Royal Wood Gets In New Head-space For New Record

Toronto singer-songwriter Royal Wood is in a very good place these days. He has an excellent new record out, We Were Born To Glory (read my review here and watch the video for the first single Not Giving Up here), that sees him expanding upon his impeccable knack for gorgeous pop melodies.

This isn’t to say that Wood’s previous effort, 2010’s The Waiting, was a dud by any means. But if you were to put The Waiting and We Were Born To Glory side-by-side, it would be an interesting study in contrasts. Where The Waiting’s power lay in its pristine ballads, We Were Born To Glory sounds like a celebration of life.

Enlisting the help of his trusted production collaborator Dean Drouillard to co-produce his new record, Wood returned to Pierre Marchand’s Montreal studio space to begin the recording process.

“With each record I try to break boundaries and create something I haven’t made before. I wanted to push myself not only artistically, but emotionally as well. Exceeding my own potential was the major thread of this record.”

The MusicNerd Chronicles recently had the chance to chat with Wood about growing older as well as the inspiration behind the making of We Were Born To Glory.

Listening to the record, it has a much more light feeling running through it compared to The Waiting. Was this an intentional move on your part? 

Wood: Everything with this record was a different approach. After touring The Waiting, I had discovered that I wasn’t necessarily at the place I wanted to be in terms of writing a new record and decided that I had to dedicate a good month to writing new songs and nothing else. So I went to Montreal, took the phone off the hook, told everyone not to text or email me and just wrote every single day. It ended up being a reflection of such a specific moment in time; I was energetic and excited and feel that, as much as the record can sometimes examine darker subject matter, there is a feeling of hope that runs through the record as well. I never feel as though I am relegated to being the moody, depressed balladeer.

What do you attribute the more optimistic feel of the record to? 

Wood: Honestly, life events played a part in that but overall, I am just feeling more optimistic. I feel so lucky to be alive right now.

With the richness contained in these new songs, does it present any challenges when it comes to performing them live? 

Wood: The new record definitely added a lot of variables that we need to cover when it came to translating these songs live.

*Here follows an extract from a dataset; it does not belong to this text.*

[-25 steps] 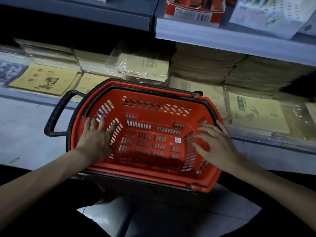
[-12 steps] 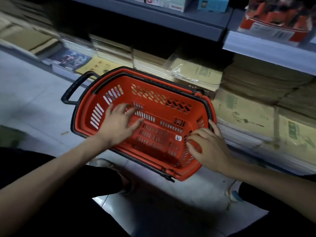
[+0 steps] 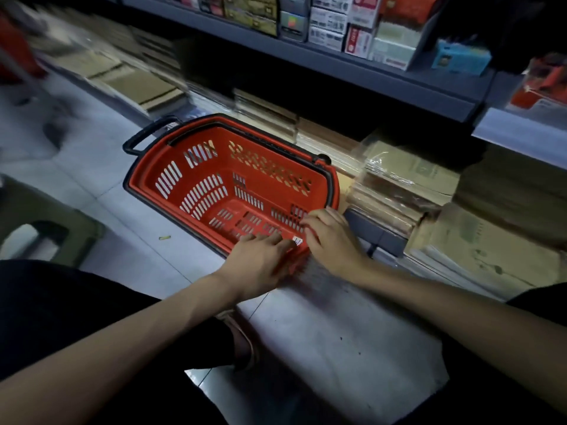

I am such a fan of the Beatles and that era of recording where they would employ something only for a bar or bridge of a song. There are those types of little passages all over this record so we are a busy bunch on stage. I have never been one to believe in employing studio trickery because I think people are smart enough to recognize when you’re padding your record with stuff you can’t pull off live. I have always been one to follow the golden age of recording and if feel that if we can’t pull it off live, we don’t put it onto the record.